January 4, 2018 //
When valuing a business, most company owners are worried about the income statement. Here is a typical example: A business owner projects normalized EBITDA to be $5 million, and after applying a multiple of 5 times, the enterprise value of the business arrived at $25 million. Interest-bearing debt of $5 million is deducted from the enterprise value in order to arrive at the equity value of $20 million. Done, right? Not quite! Experienced valuators and investment bankers always consider the balance sheet.
In most cases, a balance sheet is not given adequate consideration prior to a transaction. However, the balance sheet sets out critical information about the financial strength and weakness of the company. As a general rule, the stronger the balance sheet, the higher the value of the company. The higher value is normally reflected in two ways: The first is a higher valuation multiple applied to the company’s EBITDA and the second is a price adjustment clause (PAC).
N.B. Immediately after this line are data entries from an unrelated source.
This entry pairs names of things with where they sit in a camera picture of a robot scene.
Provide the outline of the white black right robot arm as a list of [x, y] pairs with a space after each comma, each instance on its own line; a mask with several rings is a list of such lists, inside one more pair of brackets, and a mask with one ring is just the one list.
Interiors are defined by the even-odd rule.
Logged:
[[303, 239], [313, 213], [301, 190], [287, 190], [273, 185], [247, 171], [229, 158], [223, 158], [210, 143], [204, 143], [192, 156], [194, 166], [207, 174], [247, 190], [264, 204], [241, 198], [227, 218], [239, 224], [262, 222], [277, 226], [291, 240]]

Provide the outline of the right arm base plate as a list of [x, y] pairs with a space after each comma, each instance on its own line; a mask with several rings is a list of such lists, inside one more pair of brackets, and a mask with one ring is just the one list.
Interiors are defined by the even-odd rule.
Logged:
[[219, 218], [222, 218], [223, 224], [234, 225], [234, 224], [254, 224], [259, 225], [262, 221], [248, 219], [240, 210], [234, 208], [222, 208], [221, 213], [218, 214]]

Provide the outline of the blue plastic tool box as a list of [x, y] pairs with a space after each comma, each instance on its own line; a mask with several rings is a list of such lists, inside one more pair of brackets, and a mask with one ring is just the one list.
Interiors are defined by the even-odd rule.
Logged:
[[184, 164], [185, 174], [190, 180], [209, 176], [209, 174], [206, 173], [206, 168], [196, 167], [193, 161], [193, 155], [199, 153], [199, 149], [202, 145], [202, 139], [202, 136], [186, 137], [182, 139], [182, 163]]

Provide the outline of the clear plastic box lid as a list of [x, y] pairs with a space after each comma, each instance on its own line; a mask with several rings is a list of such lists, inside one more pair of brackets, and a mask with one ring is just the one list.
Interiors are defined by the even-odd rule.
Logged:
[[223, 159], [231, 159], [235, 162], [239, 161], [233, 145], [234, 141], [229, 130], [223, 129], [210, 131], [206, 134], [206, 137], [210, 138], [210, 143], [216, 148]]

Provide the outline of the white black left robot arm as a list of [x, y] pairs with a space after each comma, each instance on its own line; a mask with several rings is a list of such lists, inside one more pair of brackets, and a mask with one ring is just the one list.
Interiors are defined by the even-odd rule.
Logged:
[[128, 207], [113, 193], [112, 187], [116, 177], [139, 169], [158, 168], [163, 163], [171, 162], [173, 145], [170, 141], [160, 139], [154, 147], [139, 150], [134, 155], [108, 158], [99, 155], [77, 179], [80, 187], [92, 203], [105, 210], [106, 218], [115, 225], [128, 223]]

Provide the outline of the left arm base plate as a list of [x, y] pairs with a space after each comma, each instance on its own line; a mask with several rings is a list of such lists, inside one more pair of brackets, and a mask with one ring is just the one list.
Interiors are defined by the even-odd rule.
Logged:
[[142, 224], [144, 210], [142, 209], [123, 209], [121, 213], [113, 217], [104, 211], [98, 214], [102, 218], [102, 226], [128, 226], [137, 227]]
A common misconception some business owners have is the belief that they should receive extra value for the net operating assets on the balance sheet (e.g. accounts receivable, inventories and other operating assets, net of liabilities) over and above the equity value of the company. However, the normal convention involving mid-market and large privately held companies is that the buyer receives the seller’s balance sheet as part of the purchase price. The rationale is that a base level of working capital and other operating assets is required to generate the expected EBITDA.
The balance sheet delivered to the buyer on closing is normally subject to negotiation, but would typically include the net working capital and other assets required to support the ongoing operations of the business. An adjustment to the purchase price is a common practice (PAC), where the amount of working capital delivered to the buyer is greater than (or less than) what is negotiated. An adjustment to the purchase price is also made where redundant assets are sold with the business. Redundant assets are those assets that are not required in the ongoing day-to-day operations of the business.
In order to maximize shareholder value, business owners should not only seek to demonstrate growing revenues and earnings, but also to manage the assets and liabilities of their company prior to ownership succession.